Scientific classification
- Kingdom: Plantae
- Clade: Tracheophytes
- Clade: Angiosperms
- Clade: Eudicots
- Order: Proteales
- Family: Proteaceae
- Genus: Protea
- Species: P. parvula
- Binomial name: Protea parvula Beard

= Protea parvula =

- Genus: Protea
- Species: parvula
- Authority: Beard
- Conservation status: NT

Species of flowering shrub

Protea parvula, also known as the dainty sugarbush, or kleinsuikerbos in Afrikaans, is a small flowering shrub belonging to the genus Protea.

==Taxonomy==
It was first described in 1958 from Mpumalanga (then part of the former Transvaal province) by John Stanley Beard.

==Description==
It is a low-growing, creeping, shrubby groundcover, growing only up to 16cm in height.
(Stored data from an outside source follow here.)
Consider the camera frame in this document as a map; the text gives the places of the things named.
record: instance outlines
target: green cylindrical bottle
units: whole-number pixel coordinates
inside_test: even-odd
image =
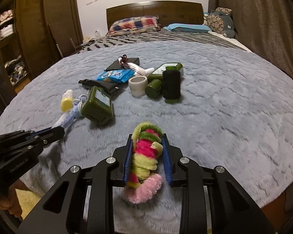
[[[149,98],[156,98],[160,94],[161,88],[162,88],[162,81],[158,79],[154,79],[152,80],[152,82],[150,82],[146,86],[146,88],[144,89],[144,92]]]

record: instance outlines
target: white plastic bottle
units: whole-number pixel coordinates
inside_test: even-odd
[[[98,39],[101,38],[101,35],[100,35],[100,32],[99,32],[99,31],[95,31],[95,32],[94,32],[94,38],[95,38],[96,40],[98,40]]]
[[[62,112],[66,112],[73,108],[73,91],[67,90],[62,97],[60,109]]]

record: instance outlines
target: small bottle
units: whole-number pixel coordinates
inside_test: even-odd
[[[152,80],[152,82],[150,82],[146,86],[144,92],[149,98],[157,98],[157,96],[161,92],[161,88],[162,88],[162,81],[158,79],[154,79]]]
[[[73,91],[67,90],[62,97],[60,109],[62,112],[66,112],[73,108]]]
[[[94,32],[94,38],[95,38],[96,40],[98,40],[98,39],[101,38],[101,35],[100,35],[100,32],[99,32],[99,31],[95,31],[95,32]]]

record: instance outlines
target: black box
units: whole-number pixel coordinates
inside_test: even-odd
[[[132,62],[136,65],[140,65],[140,60],[139,58],[128,58],[128,62]],[[109,65],[104,71],[111,71],[111,70],[117,70],[117,69],[122,69],[121,65],[118,64],[118,60],[114,61],[111,65]]]

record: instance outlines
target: green square bottle
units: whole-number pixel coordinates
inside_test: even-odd
[[[102,88],[92,87],[87,95],[87,102],[82,107],[81,114],[98,125],[105,125],[114,116],[111,96]]]
[[[183,76],[183,65],[180,62],[167,62],[159,66],[156,70],[150,74],[148,82],[150,83],[153,79],[163,80],[163,72],[166,70],[166,67],[176,67],[180,74]]]

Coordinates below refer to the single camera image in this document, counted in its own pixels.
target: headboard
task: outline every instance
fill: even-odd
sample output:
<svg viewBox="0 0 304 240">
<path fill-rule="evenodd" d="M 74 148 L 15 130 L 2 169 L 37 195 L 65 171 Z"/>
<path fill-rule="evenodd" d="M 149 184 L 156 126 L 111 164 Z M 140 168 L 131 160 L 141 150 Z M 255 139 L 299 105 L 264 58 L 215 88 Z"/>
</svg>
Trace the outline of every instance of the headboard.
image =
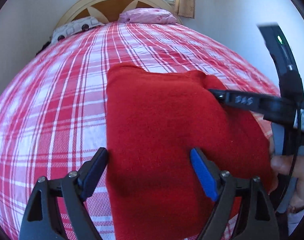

Sources differ on the ability of this species to survive wildfires. According to one source it is long-lived, with plants surviving over a century, and can regrow after fire from an underground bole or rootstock, another source states the plant is killed by fire. The seeds are released by the plant as soon as the woody fruit is ripe, from April to July, and are dispersed by the wind. The seeds are fire-proof, and simply lie on the ground until germination.

Protea parvula flowers in the summer, from December to March. The plant is monoecious with both sexes in each flower. The flowers are pollinated by birds.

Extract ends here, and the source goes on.